**PROBLEM TO WORK ON:** Every line below from the one with "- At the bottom" through the one with "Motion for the" should be retyped exactly, both ends included; no other lines and no pictures.

**DATA PROVIDED:**
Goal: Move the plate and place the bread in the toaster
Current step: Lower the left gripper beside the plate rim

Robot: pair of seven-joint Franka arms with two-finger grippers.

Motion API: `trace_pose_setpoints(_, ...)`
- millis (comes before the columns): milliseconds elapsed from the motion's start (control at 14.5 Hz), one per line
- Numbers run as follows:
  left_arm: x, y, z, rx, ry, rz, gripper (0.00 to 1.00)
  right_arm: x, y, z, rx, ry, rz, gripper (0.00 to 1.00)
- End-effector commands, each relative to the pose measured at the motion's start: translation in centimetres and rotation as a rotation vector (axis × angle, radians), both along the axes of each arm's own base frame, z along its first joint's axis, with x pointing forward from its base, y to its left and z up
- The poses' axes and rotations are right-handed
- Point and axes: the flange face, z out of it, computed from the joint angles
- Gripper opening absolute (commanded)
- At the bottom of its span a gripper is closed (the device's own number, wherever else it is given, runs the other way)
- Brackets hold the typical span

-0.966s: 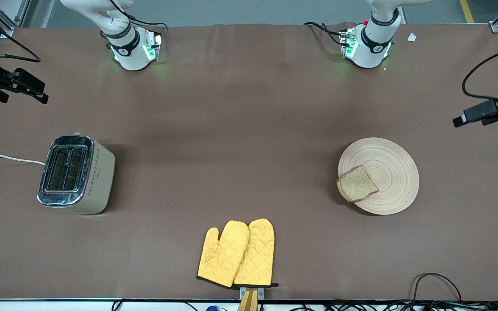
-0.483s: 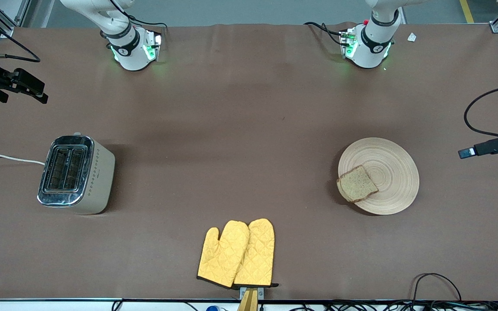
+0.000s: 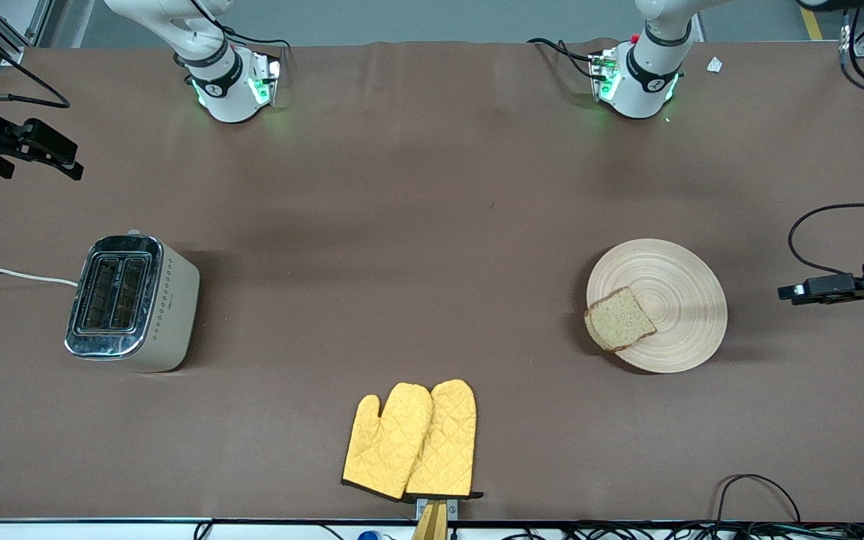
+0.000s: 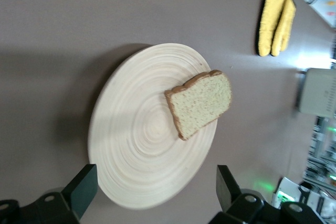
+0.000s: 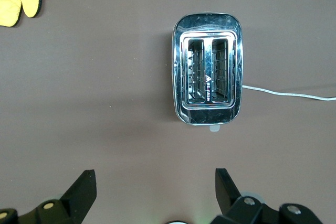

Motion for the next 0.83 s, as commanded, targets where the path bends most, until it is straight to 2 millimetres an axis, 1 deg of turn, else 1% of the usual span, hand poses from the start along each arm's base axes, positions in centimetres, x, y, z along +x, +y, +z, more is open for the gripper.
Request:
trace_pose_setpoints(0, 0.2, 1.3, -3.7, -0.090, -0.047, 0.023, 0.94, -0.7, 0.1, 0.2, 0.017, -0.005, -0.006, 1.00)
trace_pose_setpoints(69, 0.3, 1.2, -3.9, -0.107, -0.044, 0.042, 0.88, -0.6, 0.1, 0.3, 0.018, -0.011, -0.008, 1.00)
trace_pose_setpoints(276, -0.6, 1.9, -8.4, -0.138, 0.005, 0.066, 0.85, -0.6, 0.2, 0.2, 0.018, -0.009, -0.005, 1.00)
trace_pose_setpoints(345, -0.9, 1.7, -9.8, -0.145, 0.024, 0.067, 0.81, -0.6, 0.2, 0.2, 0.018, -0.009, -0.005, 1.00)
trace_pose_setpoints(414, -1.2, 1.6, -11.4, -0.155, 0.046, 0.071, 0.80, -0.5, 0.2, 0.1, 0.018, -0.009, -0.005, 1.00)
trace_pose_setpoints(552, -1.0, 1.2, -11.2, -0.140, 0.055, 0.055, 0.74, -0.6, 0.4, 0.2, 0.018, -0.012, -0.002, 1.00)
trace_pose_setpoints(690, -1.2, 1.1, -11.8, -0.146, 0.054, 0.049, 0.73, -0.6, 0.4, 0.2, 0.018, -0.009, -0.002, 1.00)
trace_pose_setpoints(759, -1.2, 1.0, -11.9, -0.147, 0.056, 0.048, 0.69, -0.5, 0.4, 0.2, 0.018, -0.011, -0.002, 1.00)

**SOLUTION TO THE PROBLEM:**
- At the bottom of its span a gripper is closed (the device's own number, wherever else it is given, runs the other way)
- Brackets hold the typical span

-0.966s: 
-0.483s: 
+0.000s: 
+0.000s: 
+0.000s: 

Motion for the next 0.83 s, as commanded, targets where the path bends most, until it is straight to 2 millimetres an axis, 1 deg of turn, else 1% of the usual span, hand poses from the start along each arm's base axes, positions in centimetres, x, y, z along +x, +y, +z, more is open for the gripper.

There is nothing more to the exercise.